■ WHAT YOU NEED TO DO:
Look through the material below and copy exactly the lines from the line with "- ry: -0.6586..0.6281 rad" to the line with "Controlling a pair", those two lines included.

━━━

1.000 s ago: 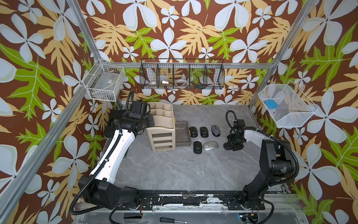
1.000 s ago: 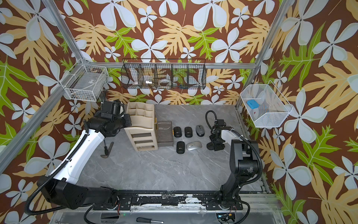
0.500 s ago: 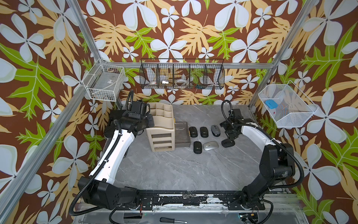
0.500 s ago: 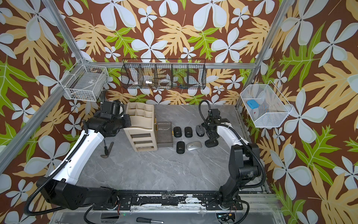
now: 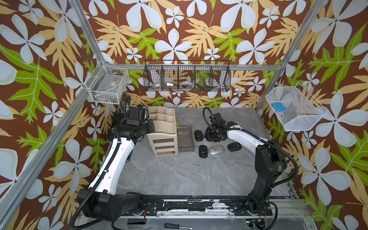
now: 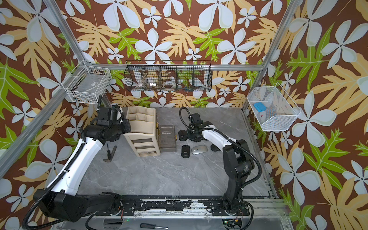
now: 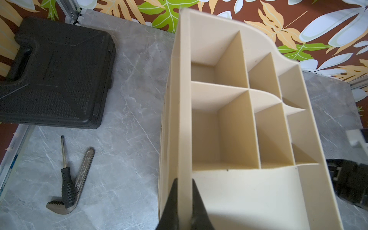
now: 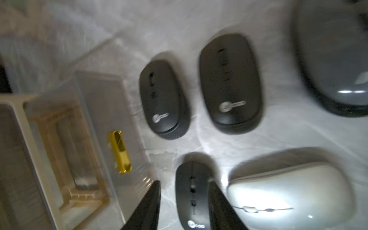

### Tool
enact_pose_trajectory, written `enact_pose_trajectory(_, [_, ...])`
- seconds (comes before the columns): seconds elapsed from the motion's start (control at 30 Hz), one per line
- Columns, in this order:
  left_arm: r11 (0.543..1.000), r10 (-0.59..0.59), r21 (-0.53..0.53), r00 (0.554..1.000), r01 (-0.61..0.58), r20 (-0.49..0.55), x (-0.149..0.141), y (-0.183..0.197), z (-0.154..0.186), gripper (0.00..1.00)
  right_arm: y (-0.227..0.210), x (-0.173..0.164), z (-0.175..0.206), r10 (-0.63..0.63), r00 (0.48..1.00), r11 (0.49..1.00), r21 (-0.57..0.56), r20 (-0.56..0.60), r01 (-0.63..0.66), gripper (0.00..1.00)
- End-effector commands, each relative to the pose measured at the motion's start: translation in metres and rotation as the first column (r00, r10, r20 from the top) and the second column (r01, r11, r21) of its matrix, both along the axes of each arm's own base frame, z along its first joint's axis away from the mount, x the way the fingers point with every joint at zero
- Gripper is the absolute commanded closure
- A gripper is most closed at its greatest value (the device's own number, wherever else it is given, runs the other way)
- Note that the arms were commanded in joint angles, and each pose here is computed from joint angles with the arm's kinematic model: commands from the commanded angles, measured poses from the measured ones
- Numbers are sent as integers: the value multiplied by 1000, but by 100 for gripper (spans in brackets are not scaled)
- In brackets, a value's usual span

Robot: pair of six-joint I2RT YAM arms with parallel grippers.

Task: Take the mice out of the drawer
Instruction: Close the drawer of the storage box.

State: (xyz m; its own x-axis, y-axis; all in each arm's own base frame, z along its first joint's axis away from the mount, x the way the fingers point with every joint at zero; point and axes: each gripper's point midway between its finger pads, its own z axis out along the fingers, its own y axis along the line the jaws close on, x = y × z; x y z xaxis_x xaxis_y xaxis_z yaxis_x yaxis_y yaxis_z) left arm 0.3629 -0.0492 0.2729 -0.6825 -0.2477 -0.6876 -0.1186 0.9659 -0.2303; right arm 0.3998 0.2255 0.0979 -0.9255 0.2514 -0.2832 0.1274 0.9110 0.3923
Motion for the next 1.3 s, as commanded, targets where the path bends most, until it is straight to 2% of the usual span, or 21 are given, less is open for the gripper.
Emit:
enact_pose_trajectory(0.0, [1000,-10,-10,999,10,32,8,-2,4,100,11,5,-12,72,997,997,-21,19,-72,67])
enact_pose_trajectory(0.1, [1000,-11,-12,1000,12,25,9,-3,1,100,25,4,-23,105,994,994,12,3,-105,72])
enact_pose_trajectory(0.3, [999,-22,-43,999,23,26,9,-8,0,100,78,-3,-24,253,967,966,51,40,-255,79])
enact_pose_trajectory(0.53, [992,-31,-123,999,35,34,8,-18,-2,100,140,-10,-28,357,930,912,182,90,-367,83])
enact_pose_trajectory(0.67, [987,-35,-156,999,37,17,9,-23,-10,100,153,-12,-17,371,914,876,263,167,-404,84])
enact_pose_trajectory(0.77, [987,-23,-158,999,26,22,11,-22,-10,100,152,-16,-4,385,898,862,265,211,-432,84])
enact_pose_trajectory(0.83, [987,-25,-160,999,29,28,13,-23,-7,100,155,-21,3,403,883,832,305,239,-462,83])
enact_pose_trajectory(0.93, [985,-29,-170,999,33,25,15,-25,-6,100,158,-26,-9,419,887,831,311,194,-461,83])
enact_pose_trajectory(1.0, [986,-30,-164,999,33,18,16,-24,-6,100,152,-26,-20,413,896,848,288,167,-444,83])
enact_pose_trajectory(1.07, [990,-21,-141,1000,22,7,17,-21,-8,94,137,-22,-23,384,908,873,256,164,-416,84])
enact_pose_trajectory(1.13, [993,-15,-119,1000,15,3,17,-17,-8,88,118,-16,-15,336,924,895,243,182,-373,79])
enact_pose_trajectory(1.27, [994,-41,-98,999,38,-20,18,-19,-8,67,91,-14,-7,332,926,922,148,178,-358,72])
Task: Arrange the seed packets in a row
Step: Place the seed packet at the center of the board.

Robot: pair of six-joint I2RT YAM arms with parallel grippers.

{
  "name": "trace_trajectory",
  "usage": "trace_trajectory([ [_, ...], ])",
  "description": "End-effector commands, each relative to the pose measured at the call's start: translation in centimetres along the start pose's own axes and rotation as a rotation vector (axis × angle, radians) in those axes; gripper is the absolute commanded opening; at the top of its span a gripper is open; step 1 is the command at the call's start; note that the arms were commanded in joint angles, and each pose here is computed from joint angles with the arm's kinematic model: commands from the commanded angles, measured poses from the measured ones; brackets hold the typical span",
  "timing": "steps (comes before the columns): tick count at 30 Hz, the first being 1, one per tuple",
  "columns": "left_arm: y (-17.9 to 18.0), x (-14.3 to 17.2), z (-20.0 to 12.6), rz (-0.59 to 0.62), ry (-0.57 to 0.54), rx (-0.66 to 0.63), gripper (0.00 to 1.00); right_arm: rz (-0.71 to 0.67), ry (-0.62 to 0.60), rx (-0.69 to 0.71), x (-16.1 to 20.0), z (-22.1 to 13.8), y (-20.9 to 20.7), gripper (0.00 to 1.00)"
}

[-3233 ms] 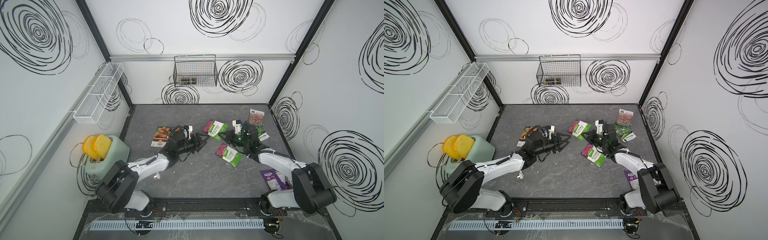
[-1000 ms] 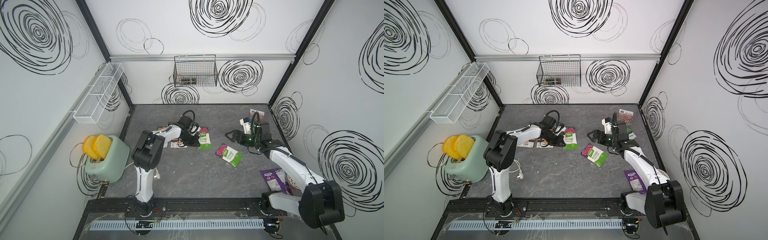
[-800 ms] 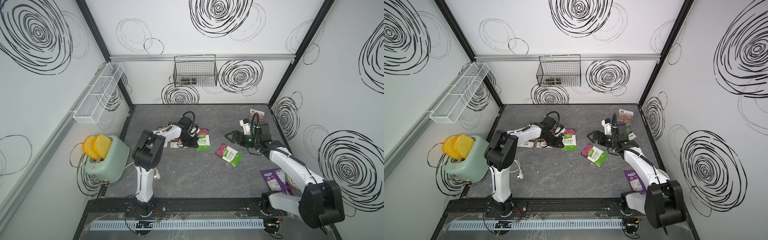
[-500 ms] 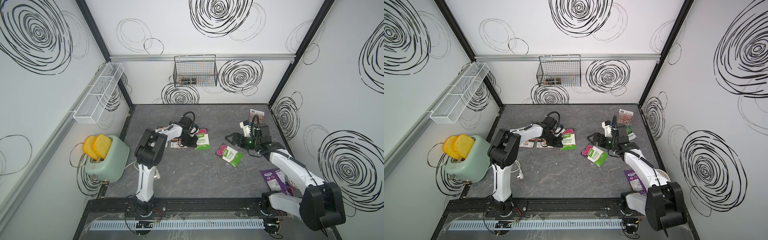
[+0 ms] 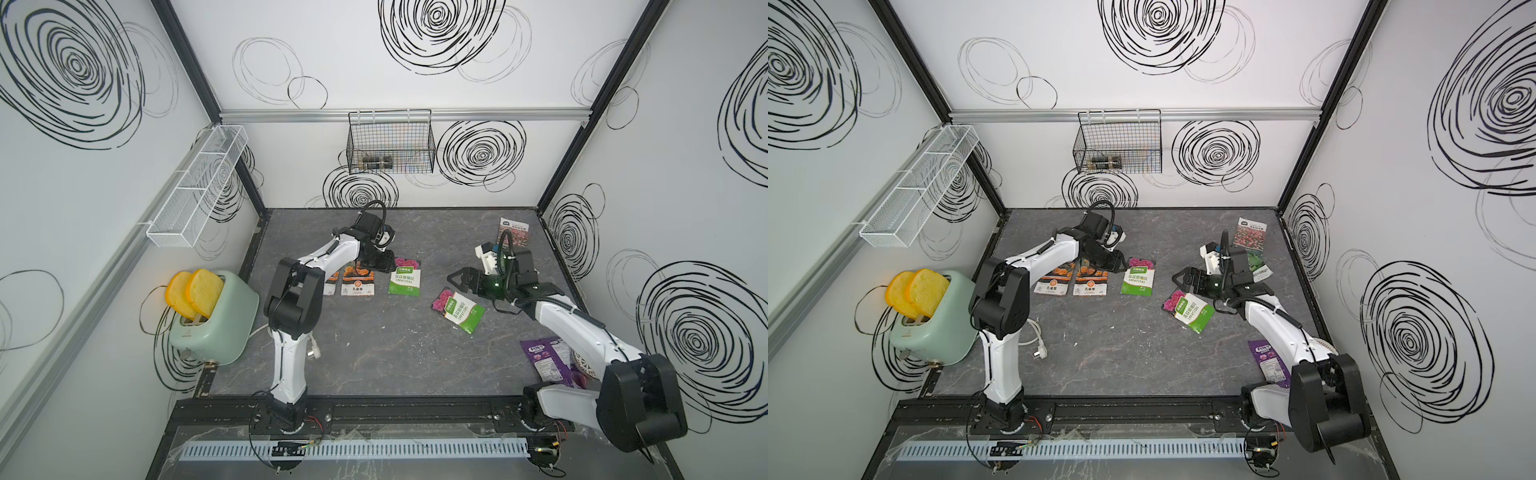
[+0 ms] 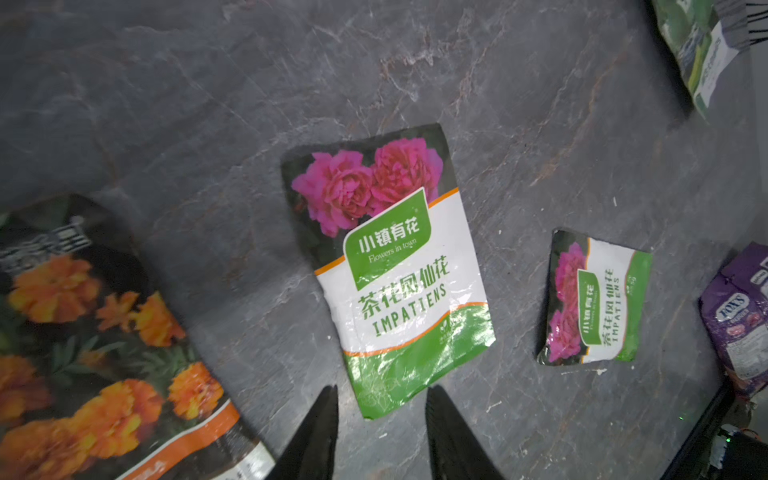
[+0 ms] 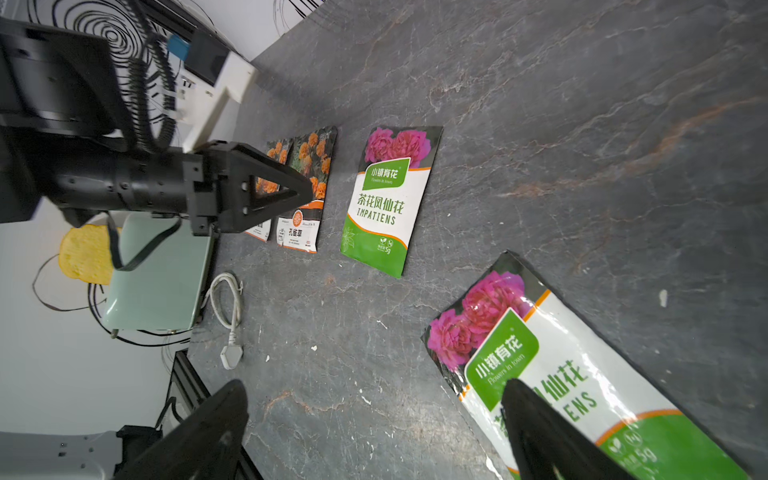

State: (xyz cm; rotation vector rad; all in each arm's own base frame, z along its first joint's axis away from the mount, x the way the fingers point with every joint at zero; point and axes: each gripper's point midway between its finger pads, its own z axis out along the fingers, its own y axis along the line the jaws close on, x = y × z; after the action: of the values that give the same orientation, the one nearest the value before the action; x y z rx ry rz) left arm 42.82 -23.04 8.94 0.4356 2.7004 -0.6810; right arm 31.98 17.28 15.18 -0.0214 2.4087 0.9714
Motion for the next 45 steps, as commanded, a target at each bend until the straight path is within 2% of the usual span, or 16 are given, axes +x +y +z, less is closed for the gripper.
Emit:
trace_trajectory([
  [1,0.0,-1.1,-5.9,-0.025,-0.101,-0.027,0.45,-0.093,0.056,0.043,-0.4,2.7,1.4,0.96],
  [4,0.3,-0.3,-9.5,-0.059,-0.177,-0.036,0.54,-0.153,0.146,0.127,0.3,6.9,2.2,0.95],
  [8,1.2,2.1,-14.1,-0.131,-0.308,-0.031,0.87,-0.206,0.237,0.245,0.8,12.0,2.8,0.94],
  [10,1.5,3.9,-15.5,-0.160,-0.349,-0.019,0.96,-0.246,0.259,0.302,0.8,14.5,2.8,0.95],
  [12,1.5,5.4,-16.3,-0.175,-0.370,-0.020,1.00,-0.258,0.281,0.349,0.9,16.4,2.3,0.95],
  [17,1.4,8.1,-16.6,-0.184,-0.392,-0.030,0.96,-0.257,0.329,0.436,1.1,19.4,0.4,0.94],
  [25,0.3,9.3,-16.8,-0.138,-0.392,-0.038,0.96,-0.277,0.349,0.478,2.2,20.3,-1.4,0.94],
  [31,-0.3,9.2,-16.6,-0.120,-0.385,-0.029,0.96,-0.304,0.369,0.435,3.1,21.6,-0.3,0.93],
  [45,-0.5,8.8,-16.6,-0.125,-0.386,-0.019,0.96,-0.330,0.369,0.366,2.4,23.6,3.2,0.92],
])
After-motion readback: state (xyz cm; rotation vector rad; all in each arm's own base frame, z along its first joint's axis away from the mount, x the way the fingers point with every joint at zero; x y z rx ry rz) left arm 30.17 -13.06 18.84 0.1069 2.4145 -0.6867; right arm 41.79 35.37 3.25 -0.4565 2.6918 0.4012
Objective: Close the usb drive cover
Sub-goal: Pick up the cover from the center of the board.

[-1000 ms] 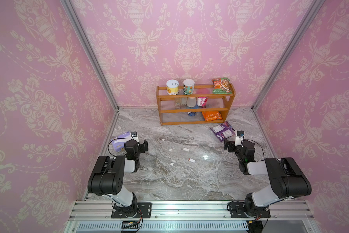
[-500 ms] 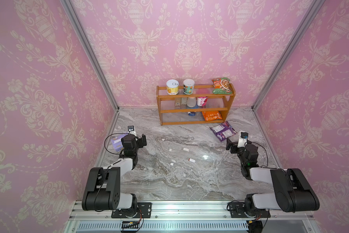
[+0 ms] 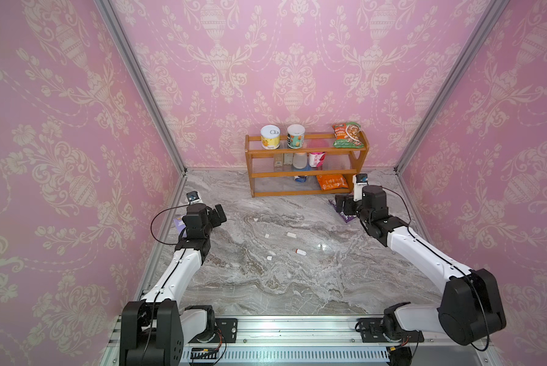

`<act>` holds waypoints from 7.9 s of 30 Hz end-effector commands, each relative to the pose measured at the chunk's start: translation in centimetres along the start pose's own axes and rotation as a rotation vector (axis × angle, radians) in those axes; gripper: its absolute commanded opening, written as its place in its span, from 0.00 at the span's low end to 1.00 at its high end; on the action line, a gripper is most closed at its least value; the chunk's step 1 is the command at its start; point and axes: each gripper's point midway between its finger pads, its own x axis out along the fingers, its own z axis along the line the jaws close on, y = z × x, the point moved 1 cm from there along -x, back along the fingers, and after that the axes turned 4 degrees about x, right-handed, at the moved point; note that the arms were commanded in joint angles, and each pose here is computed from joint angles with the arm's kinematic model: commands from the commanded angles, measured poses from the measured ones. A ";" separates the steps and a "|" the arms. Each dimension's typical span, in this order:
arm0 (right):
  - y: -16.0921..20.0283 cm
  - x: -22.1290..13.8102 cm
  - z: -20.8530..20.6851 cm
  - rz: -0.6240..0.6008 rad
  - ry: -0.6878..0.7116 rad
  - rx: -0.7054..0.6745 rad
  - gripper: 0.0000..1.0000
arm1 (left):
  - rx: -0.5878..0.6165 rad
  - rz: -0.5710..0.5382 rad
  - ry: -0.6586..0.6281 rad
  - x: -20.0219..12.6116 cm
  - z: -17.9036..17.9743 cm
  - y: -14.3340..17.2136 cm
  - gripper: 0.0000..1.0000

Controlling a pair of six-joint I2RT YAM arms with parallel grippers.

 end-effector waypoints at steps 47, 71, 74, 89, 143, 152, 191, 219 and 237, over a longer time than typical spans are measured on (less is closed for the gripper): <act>12.1 15.5 27.5 0.640 -0.409 -0.272 0.93 | -0.264 0.231 0.067 -2.1 -1.8 2.5 0.99; 14.8 12.3 26.5 0.647 -0.321 -0.489 0.82 | -0.260 0.346 0.137 0.6 -3.7 3.7 0.99; 15.3 11.6 26.6 0.649 -0.377 -0.526 0.77 | -0.264 0.351 0.137 0.6 -3.7 3.8 0.99; 18.1 9.4 25.9 0.678 -0.564 -0.791 0.70 | -0.250 0.387 0.114 0.3 -3.2 5.3 0.99; 22.1 9.1 24.4 0.825 -0.629 -0.891 0.01 | -0.270 0.450 0.196 -0.1 -4.6 5.9 0.98; 15.9 6.2 24.4 0.632 -0.855 -0.561 0.01 | -0.313 0.527 0.447 -1.0 -8.8 5.5 0.79; 9.2 0.1 23.0 0.360 -0.997 -0.482 0.08 | -0.387 0.843 0.957 -5.6 -21.8 10.5 0.46; 9.5 -1.2 23.0 0.293 -0.988 -0.587 0.10 | -0.336 0.938 0.991 -7.6 -22.5 12.8 0.42; 8.6 -0.2 23.5 0.224 -0.968 -0.565 0.14 | -0.333 0.982 1.022 -8.1 -23.3 13.6 0.15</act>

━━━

■ SOLUTION TO THIS TASK:
  - ry: -0.6586..0.6281 rad
  - x: -20.0219..12.6116 cm
  - z: -17.9036..17.9743 cm
  - y: -14.3340..17.2136 cm
  - gripper: 0.0000..1.0000

Controlling a pair of six-joint I2RT YAM arms with parallel grippers.

The exercise is done, with nothing left to add.